• _Exercise prompt_
What lines below contain the string "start"? List them all.
____________
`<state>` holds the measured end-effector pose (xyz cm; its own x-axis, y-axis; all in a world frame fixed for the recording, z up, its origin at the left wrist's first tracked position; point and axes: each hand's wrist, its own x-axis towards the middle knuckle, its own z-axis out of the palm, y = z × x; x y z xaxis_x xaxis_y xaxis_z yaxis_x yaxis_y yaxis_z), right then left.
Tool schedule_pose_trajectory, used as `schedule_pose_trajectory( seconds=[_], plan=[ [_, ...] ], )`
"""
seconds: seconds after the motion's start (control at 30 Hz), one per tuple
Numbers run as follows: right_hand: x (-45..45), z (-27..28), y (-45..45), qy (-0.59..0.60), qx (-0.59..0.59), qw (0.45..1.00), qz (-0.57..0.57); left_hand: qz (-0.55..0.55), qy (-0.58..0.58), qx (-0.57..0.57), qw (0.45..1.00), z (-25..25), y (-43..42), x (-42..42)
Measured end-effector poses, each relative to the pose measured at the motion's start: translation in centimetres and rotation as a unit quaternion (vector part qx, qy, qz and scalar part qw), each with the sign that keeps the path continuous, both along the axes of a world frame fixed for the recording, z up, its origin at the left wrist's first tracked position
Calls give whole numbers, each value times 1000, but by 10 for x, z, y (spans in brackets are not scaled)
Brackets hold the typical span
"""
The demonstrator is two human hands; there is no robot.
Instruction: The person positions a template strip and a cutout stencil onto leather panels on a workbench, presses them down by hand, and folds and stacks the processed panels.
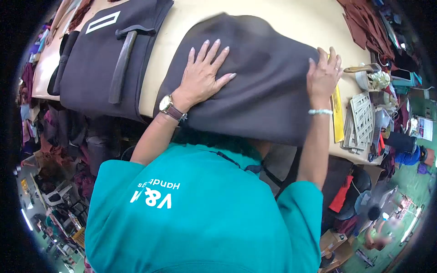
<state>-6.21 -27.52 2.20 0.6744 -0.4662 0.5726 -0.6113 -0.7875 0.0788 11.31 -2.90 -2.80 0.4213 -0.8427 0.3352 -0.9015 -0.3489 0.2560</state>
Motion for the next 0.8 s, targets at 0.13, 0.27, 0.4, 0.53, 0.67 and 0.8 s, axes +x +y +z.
schedule_pose_trajectory(
  seconds=[0.13,0.27,0.4,0.53,0.67,0.8],
  plan=[
    [-2,-1,86,-33,185,982,-10,37,11,17,999,3,-1,-5],
    [-38,-39,126,67,251,955,-142,59,24,74,995,13,11,-14],
    [-63,-37,128,75,255,954,-141,44,44,92,994,17,29,-35],
    [-68,-35,126,56,249,959,-120,56,44,125,990,20,36,-40],
    [-79,-29,68,-22,177,977,-116,52,42,129,989,17,37,-40],
    [-96,-36,-17,-20,90,976,-197,48,28,109,993,15,38,-41]
  ],
)
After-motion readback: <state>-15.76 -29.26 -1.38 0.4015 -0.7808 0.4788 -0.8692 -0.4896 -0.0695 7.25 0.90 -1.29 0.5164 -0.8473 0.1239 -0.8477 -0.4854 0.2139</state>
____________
• _Task answer_
seconds: seconds after the motion's start (control at 30 Hz), one per tuple
Measured end-effector poses, each relative to the pose measured at the motion's start: translation in centimetres and rotation as a unit quaternion (vector part qx, qy, qz and scalar part qw), each with the sign that keeps the path continuous, both along the axes of a world frame fixed for the recording, z up, its origin at the left wrist's first tracked position

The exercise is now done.